■ AIM OF THE TASK ■
Identify all lines in the listing that include the word "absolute", and copy them out.

■ SUPPLIED MATERIAL ■
+--
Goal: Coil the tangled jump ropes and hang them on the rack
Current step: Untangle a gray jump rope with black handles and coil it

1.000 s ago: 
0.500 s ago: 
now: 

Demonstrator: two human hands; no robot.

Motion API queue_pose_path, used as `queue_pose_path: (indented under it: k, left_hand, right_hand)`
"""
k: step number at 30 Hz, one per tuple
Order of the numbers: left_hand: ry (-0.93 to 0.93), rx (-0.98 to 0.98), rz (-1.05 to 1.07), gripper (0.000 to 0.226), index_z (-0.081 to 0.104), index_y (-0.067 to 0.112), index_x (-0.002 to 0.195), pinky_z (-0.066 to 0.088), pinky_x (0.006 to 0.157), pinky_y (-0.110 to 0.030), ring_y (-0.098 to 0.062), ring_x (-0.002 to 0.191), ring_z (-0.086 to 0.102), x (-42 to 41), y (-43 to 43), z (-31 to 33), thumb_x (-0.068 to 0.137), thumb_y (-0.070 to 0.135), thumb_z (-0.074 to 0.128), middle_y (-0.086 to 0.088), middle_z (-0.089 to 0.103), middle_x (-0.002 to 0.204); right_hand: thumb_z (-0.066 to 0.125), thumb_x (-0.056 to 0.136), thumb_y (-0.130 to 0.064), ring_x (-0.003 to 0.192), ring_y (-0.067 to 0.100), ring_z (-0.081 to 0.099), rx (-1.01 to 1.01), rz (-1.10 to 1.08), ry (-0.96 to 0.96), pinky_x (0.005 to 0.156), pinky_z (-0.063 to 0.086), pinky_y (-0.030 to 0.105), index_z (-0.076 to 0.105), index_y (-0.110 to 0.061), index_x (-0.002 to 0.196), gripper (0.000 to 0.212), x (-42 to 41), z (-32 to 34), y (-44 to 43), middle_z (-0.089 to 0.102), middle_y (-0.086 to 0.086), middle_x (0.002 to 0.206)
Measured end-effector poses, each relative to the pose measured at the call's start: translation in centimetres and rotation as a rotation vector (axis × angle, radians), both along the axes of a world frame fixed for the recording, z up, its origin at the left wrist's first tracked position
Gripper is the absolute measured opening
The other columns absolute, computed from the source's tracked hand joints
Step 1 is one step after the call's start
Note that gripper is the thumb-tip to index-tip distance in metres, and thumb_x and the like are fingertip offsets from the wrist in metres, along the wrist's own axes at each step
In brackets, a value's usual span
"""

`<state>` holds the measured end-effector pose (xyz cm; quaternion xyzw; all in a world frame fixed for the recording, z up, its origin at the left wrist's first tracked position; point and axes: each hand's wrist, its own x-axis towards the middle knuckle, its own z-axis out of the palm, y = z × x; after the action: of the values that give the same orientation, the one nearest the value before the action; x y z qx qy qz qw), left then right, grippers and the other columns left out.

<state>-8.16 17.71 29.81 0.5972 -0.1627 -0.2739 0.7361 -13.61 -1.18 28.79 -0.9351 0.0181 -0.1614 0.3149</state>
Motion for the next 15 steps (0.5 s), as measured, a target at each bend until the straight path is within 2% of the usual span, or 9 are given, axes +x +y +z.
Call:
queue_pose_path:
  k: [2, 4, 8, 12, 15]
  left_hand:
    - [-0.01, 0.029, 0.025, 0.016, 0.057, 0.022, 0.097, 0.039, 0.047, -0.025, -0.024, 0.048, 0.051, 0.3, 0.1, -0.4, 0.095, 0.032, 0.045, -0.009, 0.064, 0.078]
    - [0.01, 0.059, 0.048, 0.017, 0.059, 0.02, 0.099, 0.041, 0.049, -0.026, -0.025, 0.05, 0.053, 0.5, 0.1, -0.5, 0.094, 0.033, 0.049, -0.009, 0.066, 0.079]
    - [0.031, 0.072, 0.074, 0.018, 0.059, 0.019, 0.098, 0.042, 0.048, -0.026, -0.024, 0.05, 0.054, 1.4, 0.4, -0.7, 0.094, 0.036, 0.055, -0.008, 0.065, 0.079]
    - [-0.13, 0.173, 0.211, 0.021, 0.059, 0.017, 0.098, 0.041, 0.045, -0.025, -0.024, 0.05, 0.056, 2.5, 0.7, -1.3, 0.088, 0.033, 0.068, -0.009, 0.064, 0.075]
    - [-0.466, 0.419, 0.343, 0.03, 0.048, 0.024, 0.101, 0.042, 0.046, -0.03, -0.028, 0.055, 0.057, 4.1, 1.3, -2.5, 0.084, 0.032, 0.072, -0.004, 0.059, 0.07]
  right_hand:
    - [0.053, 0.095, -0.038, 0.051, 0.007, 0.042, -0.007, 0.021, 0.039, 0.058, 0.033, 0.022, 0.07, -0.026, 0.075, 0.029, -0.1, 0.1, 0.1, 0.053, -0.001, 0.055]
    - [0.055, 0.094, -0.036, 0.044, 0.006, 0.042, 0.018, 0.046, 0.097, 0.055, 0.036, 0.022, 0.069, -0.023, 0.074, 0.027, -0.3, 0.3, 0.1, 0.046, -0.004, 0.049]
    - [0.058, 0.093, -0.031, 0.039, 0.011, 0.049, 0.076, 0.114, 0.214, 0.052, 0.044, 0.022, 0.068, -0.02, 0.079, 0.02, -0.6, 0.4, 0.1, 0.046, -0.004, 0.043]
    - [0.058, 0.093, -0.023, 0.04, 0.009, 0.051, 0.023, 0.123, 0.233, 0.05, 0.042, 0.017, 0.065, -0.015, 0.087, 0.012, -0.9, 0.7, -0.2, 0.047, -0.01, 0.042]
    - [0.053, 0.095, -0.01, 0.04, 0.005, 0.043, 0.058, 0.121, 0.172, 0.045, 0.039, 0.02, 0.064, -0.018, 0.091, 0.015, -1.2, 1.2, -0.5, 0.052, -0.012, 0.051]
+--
■ RESPONSE ■
Gripper is the absolute measured opening
The other columns absolute, computed from the source's tracked hand joints

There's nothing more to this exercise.